Aim of the exercise ->
Search the records below for "frame" and copy every line it turns up in.

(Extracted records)
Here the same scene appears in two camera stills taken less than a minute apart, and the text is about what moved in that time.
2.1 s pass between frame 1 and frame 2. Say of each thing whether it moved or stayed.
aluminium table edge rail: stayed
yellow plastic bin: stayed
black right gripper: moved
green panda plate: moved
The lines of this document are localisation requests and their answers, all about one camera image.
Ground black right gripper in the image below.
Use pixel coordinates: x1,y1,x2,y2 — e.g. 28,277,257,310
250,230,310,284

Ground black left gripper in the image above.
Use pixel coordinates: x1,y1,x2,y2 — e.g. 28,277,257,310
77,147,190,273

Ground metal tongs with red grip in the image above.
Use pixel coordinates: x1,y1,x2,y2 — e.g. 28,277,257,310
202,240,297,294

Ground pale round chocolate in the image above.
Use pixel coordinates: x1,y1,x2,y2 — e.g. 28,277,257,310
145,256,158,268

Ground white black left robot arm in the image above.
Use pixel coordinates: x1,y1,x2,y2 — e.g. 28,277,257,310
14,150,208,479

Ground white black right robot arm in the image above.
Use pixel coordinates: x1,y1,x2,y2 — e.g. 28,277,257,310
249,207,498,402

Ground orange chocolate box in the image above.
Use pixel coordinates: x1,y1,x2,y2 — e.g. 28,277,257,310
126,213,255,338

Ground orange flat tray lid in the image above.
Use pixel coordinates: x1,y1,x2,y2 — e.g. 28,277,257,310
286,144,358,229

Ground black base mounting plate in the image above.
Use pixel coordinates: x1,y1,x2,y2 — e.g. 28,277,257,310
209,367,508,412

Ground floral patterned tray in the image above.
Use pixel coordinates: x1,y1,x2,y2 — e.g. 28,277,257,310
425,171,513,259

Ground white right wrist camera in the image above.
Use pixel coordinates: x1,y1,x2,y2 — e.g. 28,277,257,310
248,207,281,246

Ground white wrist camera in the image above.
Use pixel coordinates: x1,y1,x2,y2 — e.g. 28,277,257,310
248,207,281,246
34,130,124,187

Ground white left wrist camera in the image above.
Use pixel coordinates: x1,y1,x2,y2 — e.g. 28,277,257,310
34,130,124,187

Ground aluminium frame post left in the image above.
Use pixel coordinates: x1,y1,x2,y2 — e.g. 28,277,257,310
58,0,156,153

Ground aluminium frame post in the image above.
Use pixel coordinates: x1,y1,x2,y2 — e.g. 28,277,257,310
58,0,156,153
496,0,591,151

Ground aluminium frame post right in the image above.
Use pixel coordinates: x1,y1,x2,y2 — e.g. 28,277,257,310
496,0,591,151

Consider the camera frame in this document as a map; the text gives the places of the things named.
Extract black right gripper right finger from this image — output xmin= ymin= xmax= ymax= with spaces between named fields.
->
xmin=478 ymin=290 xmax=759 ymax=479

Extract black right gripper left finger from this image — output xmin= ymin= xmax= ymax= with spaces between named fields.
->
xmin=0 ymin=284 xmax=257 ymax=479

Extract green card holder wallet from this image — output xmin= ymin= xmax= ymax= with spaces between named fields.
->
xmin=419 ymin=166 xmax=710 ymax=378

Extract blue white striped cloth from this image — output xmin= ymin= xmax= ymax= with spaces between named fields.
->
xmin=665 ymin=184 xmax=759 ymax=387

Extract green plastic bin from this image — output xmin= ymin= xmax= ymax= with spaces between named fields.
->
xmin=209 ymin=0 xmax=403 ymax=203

Solution for this exercise ->
2.1 s pass between frame 1 and frame 2. Say of each thing whether it moved or stayed.
Ground aluminium frame post left in the image above.
Ground aluminium frame post in the image above.
Ground aluminium frame post right in the image above.
Consider the camera frame in this document as a map; the text gives the places of the things named.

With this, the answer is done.